What is the breakeven for a ATEX bull call spread?
The breakeven for the ATEX bull call spread priced on this page is roughly $107.20 at expiration, derived from end-of-day chain premiums. Breakeven is the underlying price at which the strategy's P&L crosses zero ignoring transaction costs and assignment risk. The current ATEX market-implied 1-standard-deviation expected move is approximately 22.16%; if the move sits well outside the breakeven distance, the structure's risk-reward becomes correspondingly tighter.
When should you consider a bull call spread on ATEX?

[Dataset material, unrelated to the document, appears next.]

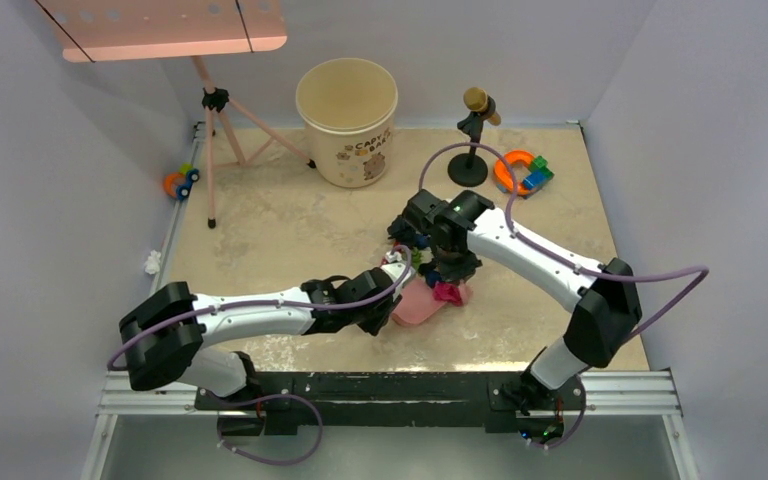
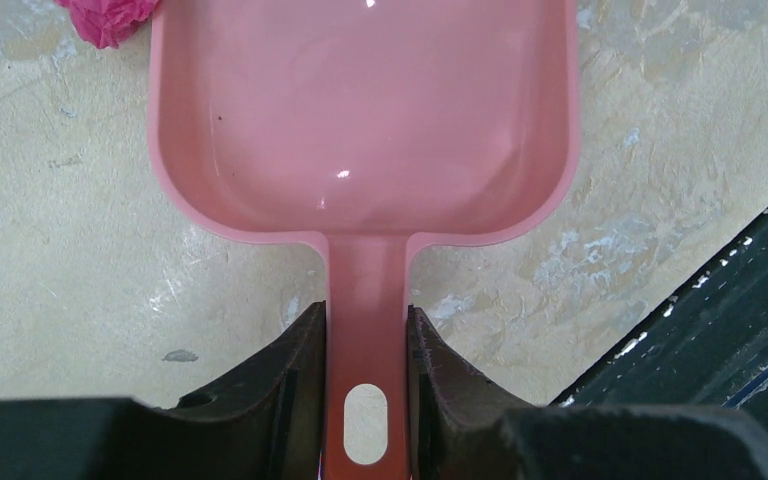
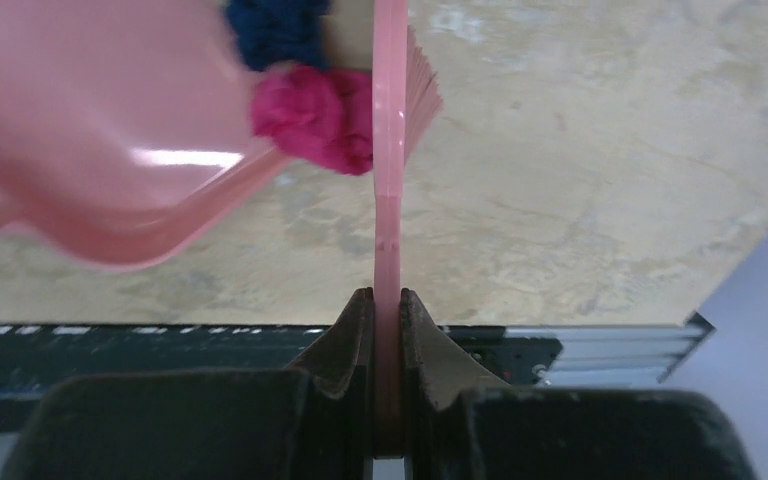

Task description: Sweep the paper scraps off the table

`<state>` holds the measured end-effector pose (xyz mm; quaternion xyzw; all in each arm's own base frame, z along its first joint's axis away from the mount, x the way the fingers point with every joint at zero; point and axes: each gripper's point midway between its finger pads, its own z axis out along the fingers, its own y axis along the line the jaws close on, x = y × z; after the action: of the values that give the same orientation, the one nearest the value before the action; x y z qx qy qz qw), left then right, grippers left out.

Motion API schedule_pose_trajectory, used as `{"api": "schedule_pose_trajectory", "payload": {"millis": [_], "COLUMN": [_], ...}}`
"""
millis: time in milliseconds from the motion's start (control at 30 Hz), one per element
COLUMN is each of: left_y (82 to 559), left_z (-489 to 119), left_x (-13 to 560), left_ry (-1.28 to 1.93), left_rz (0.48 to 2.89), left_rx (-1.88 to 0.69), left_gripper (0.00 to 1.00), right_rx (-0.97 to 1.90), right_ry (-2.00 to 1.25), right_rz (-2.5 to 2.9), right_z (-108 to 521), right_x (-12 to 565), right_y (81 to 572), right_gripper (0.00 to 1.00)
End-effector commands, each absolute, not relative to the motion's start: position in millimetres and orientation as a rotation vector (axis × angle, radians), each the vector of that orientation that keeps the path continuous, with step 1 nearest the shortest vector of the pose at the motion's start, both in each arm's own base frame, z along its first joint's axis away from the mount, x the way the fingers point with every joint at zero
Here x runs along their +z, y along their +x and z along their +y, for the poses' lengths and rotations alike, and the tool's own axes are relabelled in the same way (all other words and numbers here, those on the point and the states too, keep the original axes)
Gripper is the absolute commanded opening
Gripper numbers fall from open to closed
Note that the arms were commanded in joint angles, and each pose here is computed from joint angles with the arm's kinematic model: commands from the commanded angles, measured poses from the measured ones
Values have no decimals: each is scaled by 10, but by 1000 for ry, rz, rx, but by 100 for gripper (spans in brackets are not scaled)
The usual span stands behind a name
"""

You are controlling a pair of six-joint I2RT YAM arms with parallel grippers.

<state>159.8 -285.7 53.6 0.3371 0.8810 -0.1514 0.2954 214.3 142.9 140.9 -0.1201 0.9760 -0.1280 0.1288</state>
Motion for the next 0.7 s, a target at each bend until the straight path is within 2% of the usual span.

Bull call spreads on ATEX reduce the cost of a bullish ATEX stock position by selling a higher-strike call; suited to moderate-move theses where price reaches but does not vastly exceed the short strike.
How does current ATEX implied volatility affect this bull call spread?
ATEX ATM IV is at 77.30% with IV rank near 29.76%, which is on the low end of its 1-year range. Premium-buying structures (long call, long put, debit spreads) are relatively cheap in this regime; premium-selling structures collect less credit per unit risk.